Linear regression for time-series prediction Say we have $N$ time series $X_t^i$ for $i=1...N$and we want to predict a separate time series $Y_t$. Let's consider the following model: $Y_t = \sum_{i} \beta_i X_{t-1}^i $
I am just trying to figure when such a model makes sense


*

*Does this model have a name? Is there an interpretation in terms of random processes? Are there any known applications?

*Does it make sense to solve the $\beta_i$ by using regression approaches (ridge, lasso, etc) using the training points $(<x_{t-1}^1... x_{t-1}^N>, y_t)$?

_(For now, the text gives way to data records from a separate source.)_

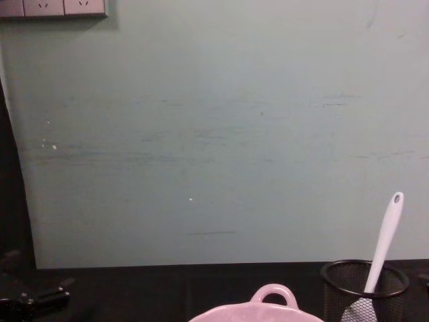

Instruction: Use the one hand to pick up the spoon and stir the clear water in the bowl.

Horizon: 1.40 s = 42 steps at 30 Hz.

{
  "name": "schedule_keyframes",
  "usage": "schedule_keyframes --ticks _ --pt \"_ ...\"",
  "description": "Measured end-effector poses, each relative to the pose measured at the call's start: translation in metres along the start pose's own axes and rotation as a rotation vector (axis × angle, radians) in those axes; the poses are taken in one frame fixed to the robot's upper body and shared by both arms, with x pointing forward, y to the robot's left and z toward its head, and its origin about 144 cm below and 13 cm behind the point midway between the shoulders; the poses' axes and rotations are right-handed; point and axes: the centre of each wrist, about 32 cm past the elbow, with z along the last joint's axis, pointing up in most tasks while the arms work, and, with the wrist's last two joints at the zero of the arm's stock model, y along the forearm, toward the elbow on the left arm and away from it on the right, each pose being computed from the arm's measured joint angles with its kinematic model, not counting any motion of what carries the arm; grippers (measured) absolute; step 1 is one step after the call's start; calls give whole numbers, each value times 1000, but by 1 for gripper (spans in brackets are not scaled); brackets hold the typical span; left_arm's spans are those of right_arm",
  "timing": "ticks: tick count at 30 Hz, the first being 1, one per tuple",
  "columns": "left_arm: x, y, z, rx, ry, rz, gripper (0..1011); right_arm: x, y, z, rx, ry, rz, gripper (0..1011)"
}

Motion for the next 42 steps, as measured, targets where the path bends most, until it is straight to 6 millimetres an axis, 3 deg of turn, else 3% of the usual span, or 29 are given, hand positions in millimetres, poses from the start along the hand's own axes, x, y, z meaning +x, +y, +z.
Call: schedule_keyframes --ticks 10,42 --pt "0 0 0 0 0 0 1005 -1 3 -12 51 8 39 1004" --pt "0 0 0 0 0 0 1005 -2 3 -12 48 4 35 1004"
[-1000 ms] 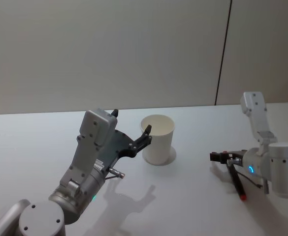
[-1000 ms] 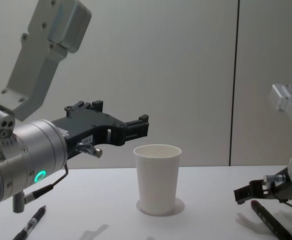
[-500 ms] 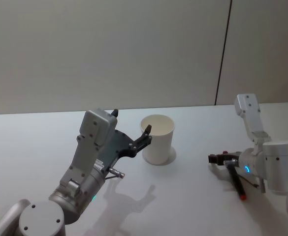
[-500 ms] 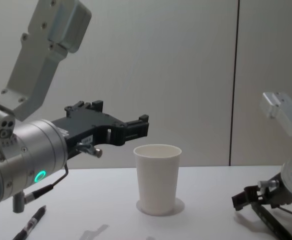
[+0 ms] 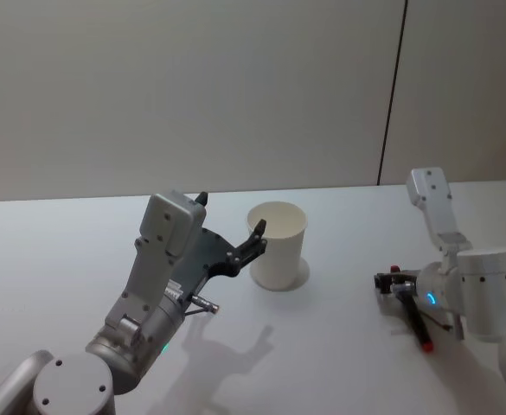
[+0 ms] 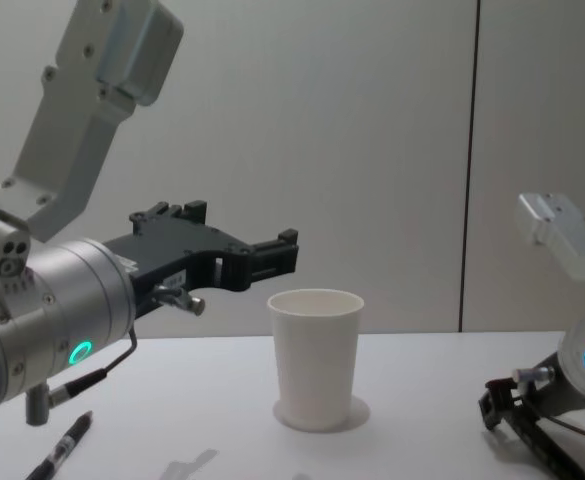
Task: Place the pen into the pen holder.
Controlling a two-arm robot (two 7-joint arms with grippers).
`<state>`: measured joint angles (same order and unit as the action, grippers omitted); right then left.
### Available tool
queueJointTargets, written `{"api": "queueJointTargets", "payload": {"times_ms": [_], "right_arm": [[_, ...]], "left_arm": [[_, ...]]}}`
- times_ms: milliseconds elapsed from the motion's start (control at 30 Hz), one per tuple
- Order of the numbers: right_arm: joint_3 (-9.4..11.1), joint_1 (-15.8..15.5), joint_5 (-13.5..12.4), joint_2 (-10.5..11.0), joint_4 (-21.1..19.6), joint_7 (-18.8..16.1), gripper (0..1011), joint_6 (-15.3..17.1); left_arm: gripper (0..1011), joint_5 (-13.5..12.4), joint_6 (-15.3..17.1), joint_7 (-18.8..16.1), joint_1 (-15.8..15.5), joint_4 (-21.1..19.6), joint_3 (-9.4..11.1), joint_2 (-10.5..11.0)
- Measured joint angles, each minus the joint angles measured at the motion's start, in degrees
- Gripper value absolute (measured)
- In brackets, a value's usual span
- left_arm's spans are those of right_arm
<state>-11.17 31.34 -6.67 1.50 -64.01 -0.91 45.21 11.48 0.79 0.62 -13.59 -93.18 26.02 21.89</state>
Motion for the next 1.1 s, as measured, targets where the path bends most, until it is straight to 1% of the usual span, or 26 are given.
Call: {"api": "queueJointTargets", "payload": {"times_ms": [33, 67, 100, 133, 200, 300, 533, 700, 900, 1100], "right_arm": [[0.0, 0.0, 0.0, 0.0, 0.1, 0.0, 404, 0.0], [0.0, 0.1, 0.1, 0.0, 0.2, -0.1, 390, 0.0], [0.0, 0.1, 0.2, 0.0, 0.3, -0.2, 341, 0.0], [0.0, 0.2, 0.2, -0.1, 0.4, -0.2, 330, 0.0], [0.1, 0.2, 0.4, -0.1, 0.5, -0.3, 246, -0.1], [0.1, 0.3, 0.5, -0.1, 0.7, -0.4, 177, -0.1], [0.1, 0.3, 1.0, -0.2, 0.7, -0.5, 169, -0.5], [0.1, -0.1, 1.9, -0.2, -0.2, -0.4, 169, -1.5], [-0.1, -0.9, 3.0, 0.0, -2.0, -0.2, 169, -3.7], [-0.3, -1.9, 4.3, 0.2, -4.2, -0.2, 169, -6.8]], "left_arm": [[1004, 0.0, 0.0, 0.0, 0.0, 0.0, 0.0, 0.0], [1004, 0.0, 0.0, 0.0, 0.0, 0.0, 0.0, 0.0], [1004, 0.0, 0.0, 0.0, 0.0, 0.0, 0.0, 0.0], [1004, 0.0, 0.0, 0.0, 0.0, 0.0, 0.0, 0.0], [1004, 0.0, 0.0, 0.0, 0.0, 0.0, 0.0, 0.0], [1004, 0.0, 0.0, 0.0, 0.0, 0.0, 0.0, 0.0], [1004, 0.0, 0.0, 0.0, 0.0, 0.0, 0.0, 0.0], [1004, 0.0, 0.0, 0.0, 0.0, 0.0, 0.0, 0.0], [1004, 0.0, 0.0, 0.0, 0.0, 0.0, 0.0, 0.0], [1004, 0.0, 0.0, 0.0, 0.0, 0.0, 0.0, 0.0]]}}
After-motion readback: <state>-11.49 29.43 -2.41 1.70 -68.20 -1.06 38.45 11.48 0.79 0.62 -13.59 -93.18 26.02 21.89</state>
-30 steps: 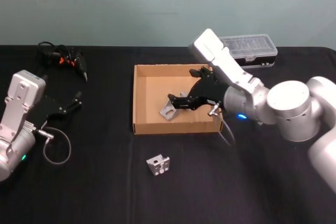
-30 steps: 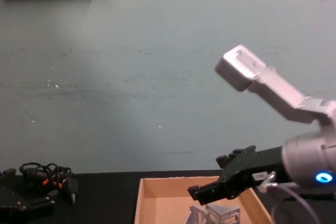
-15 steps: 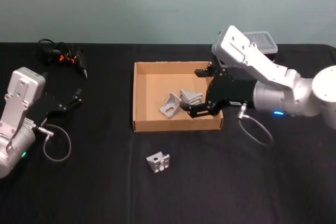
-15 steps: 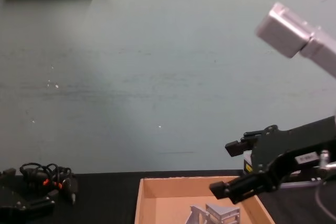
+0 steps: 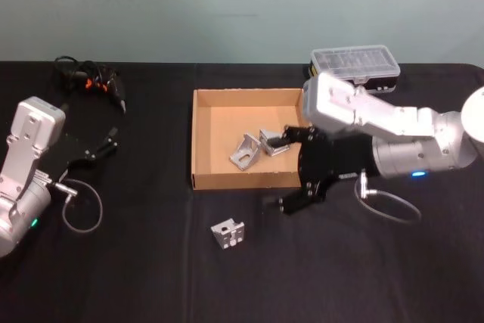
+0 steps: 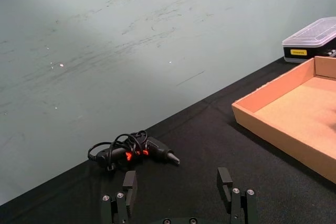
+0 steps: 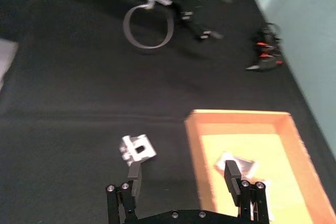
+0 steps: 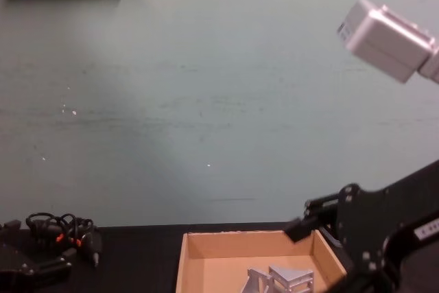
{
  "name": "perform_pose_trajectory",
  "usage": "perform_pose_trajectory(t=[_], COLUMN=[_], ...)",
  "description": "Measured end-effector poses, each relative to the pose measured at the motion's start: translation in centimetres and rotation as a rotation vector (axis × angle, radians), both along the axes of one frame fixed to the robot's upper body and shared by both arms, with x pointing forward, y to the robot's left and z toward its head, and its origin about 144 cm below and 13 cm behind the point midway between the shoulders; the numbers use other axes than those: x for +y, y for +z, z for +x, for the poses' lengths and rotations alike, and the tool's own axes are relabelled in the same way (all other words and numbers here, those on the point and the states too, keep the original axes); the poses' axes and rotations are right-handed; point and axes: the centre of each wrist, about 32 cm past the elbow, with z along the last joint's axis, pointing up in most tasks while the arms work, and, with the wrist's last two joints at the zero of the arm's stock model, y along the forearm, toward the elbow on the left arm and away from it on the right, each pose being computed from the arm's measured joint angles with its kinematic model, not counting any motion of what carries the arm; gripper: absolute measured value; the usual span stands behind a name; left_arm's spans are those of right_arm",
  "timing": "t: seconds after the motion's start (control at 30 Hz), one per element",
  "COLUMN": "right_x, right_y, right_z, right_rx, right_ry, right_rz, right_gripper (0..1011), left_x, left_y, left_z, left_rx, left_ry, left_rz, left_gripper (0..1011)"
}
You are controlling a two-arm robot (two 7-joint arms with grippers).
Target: Use one hand to pick up the angle iron from the table and place it into the box.
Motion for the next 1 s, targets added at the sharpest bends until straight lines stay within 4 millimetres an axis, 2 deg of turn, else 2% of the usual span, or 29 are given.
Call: perform_pose_trajectory(t=[0.33,1.0], right_x=[1.9,4.9], right_y=[-1.0,-3.2], right_z=[0.0,1.0], right_rx=[0.03,0.062], right_ry=[0.13,0.186], right_rz=[-0.11,-0.173], right_gripper=[1002,1003], left_x=[0.0,0.0], left_y=[0.0,0.0], left_z=[0.0,0.0], left_rx=[0.0,0.0], left_ry=[0.0,0.0], left_rz=[0.0,0.0], left_gripper=[1000,1000])
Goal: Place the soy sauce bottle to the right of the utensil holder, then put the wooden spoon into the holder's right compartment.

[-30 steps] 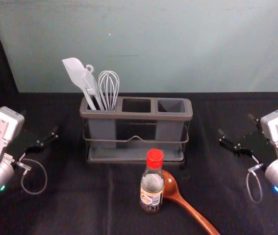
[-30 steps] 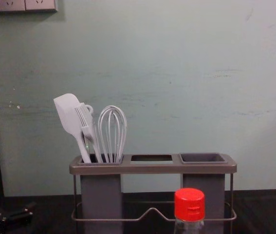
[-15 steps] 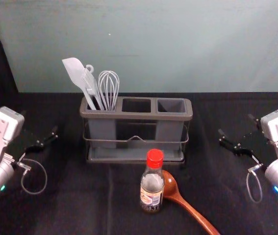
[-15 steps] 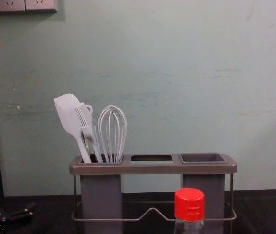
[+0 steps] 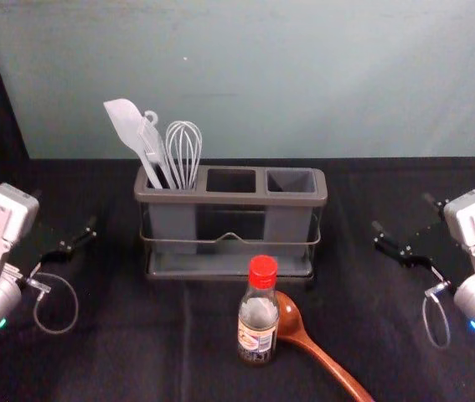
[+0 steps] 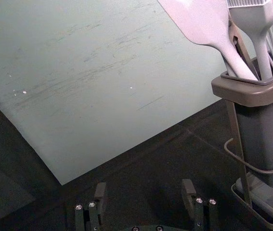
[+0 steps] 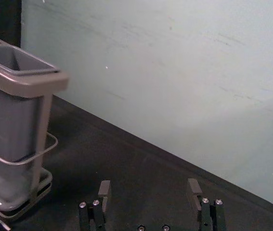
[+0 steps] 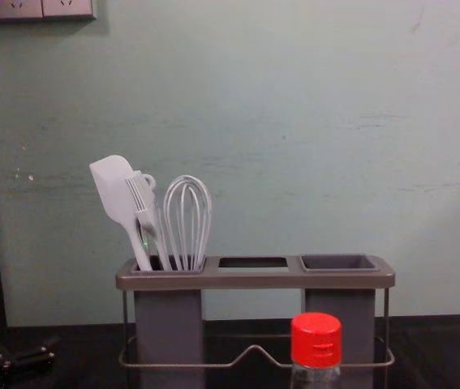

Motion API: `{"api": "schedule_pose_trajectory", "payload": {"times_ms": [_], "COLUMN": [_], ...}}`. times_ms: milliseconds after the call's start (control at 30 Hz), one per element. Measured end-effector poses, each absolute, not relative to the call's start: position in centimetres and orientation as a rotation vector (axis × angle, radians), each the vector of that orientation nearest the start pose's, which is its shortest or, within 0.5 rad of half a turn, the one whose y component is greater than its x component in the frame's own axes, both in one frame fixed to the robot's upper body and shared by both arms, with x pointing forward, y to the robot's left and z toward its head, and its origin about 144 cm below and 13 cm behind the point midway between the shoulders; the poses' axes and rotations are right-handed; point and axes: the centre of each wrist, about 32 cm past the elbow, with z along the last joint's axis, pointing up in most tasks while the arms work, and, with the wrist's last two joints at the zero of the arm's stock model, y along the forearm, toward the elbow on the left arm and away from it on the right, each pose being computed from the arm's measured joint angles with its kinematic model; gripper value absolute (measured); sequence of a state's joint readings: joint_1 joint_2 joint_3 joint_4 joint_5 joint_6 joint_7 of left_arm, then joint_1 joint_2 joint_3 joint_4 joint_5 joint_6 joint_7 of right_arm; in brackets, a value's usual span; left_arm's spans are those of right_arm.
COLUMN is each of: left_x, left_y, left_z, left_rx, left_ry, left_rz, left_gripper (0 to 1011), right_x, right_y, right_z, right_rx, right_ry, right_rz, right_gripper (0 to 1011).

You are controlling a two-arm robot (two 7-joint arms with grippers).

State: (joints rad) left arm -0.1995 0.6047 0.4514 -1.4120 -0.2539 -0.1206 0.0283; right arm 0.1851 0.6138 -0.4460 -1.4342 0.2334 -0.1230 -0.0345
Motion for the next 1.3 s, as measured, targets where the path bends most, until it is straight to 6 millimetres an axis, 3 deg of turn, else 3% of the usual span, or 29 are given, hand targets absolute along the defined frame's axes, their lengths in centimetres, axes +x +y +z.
{"api": "schedule_pose_trajectory", "payload": {"times_ms": [233,500,633,867,1300], "left_x": [48.9,48.9,48.9,48.9,48.9], "left_y": [31.0,31.0,31.0,31.0,31.0], "left_z": [114.0,114.0,114.0,114.0,114.0], "left_rx": [0.305,0.305,0.304,0.304,0.304], "left_ry": [-0.285,-0.285,-0.285,-0.285,-0.285], "left_rz": [1.248,1.248,1.248,1.248,1.248], "left_gripper": [1011,1011,1011,1012,1012], "right_x": [45.5,41.4,40.6,41.1,44.7], "right_y": [-31.4,-32.8,-33.0,-32.5,-28.3], "right_z": [115.6,117.0,117.2,117.1,118.2], "right_rx": [-0.264,-0.136,-0.103,-0.032,-0.035], "right_ry": [-0.304,-0.182,-0.129,-0.077,-0.08], "right_rz": [-1.206,-0.991,-0.874,-0.712,-0.532], "right_gripper": [1004,1004,1004,1004,1004]}}
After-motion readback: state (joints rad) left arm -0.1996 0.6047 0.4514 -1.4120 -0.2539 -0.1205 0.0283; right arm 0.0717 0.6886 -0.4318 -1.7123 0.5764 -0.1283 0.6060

 A: I'd look at this as a problem in least squared minimization.
so you're trying  to minimize:
$$ \langle \epsilon^2 \rangle_t= \langle ( Y^t - \sum_i \beta_i X^{t-1}_{i})^2 \rangle_t = \langle (Y_t - \vec{\beta} \cdot X^{t-1})^2 \rangle_t$$
I tend to interpret this type of problem as a Gaussian statistics problem since the solution only involves first and second moments.  The idea is that there is a Gaussian joint distribution for $p(y, x_1, x_2 \dots)$ with an arbitrary correlation matrix;  you are trying to estimate that correlation matrix, and then computing the conditional distribution $p(y \vert X)=p(y,X)/p(X)$.
In some contexts, this type of problem may be referred to as a Wiener Filtering problem.
A: I know you already accepted an answer, but just to add something for completeness in relation  to whether this model is used anywhere:
If you in addition would assume each $X_i$ to follow an AR(p) process, then your model is one of the most commonly used for analyzing predictability of stock returns in the financial econometrics literature. See for example Stambaugh (1999), which led to a lot of other research on this model by noticing the bias of the OLS estimator of $\beta$ in such settings. More recent papers include Chen and Deo (2009) and Amihud et al. (2010).